*Exercise instructions*
Which lines below contain "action"? Pull them out.

────

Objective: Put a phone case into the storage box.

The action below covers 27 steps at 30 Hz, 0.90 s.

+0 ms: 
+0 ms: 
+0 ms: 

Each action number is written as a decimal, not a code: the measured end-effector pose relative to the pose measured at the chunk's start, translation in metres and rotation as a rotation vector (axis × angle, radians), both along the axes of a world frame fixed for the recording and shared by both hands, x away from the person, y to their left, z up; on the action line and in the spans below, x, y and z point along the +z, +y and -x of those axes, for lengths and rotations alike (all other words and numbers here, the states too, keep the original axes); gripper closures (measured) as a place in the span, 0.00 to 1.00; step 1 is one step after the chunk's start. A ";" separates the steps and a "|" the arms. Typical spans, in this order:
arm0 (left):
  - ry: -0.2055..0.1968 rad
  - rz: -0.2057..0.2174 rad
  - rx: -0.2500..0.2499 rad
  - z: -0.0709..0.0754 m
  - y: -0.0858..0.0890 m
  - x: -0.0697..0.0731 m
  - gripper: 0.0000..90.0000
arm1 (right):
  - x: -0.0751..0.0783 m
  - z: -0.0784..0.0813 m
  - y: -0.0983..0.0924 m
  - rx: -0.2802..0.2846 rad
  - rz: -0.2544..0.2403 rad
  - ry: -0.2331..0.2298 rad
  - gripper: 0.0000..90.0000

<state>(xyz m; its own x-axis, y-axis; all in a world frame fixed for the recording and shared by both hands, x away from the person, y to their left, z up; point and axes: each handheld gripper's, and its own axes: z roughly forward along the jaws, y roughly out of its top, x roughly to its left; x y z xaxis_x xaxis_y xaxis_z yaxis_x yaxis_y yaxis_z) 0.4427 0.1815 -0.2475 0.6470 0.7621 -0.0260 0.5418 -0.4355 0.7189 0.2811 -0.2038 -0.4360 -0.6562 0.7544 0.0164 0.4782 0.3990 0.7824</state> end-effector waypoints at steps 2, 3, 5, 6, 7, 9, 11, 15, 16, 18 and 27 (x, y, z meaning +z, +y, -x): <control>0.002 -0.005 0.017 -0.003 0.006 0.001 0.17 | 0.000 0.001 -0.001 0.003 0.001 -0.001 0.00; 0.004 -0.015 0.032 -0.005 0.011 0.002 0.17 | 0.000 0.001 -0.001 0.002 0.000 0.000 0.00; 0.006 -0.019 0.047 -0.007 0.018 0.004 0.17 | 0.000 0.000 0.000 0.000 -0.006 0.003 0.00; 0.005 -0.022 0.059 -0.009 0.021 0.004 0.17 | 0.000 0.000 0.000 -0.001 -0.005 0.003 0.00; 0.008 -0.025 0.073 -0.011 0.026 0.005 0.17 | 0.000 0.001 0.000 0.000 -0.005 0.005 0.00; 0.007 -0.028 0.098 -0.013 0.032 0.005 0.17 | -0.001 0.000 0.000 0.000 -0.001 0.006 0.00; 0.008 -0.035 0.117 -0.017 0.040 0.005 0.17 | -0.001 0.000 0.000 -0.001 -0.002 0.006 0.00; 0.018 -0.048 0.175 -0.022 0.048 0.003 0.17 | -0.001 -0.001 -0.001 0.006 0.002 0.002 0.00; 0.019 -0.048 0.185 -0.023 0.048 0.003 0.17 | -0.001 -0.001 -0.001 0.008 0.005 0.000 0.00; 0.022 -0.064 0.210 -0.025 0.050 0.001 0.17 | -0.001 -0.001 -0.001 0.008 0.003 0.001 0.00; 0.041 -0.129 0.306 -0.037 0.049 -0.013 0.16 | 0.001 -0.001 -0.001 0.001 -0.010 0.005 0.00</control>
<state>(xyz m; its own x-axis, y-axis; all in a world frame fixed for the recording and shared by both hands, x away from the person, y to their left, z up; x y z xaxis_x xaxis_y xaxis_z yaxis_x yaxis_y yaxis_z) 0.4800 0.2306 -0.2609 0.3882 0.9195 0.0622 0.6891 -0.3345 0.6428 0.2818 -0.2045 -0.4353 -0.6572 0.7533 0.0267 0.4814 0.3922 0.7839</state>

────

*Written answer*
The action below covers 27 steps at 30 Hz, 0.90 s.
Each action number is written as a decimal, not a code: the measured end-effector pose relative to the pose measured at the chunk's start, translation in metres and rotation as a rotation vector (axis × angle, radians), both along the axes of a world frame fixed for the recording and shared by both hands, x away from the person, y to their left, z up; on the action line and in the spans below, x, y and z point along the +z, +y and -x of those axes, for lengths and rotations alike (all other words and numbers here, the states too, keep the original axes); gripper closures (measured) as a place in the span, 0.00 to 1.00; step 1 is one step after the chunk's start. A ";" separates the steps and a "|" the arms. Typical spans, in this order:

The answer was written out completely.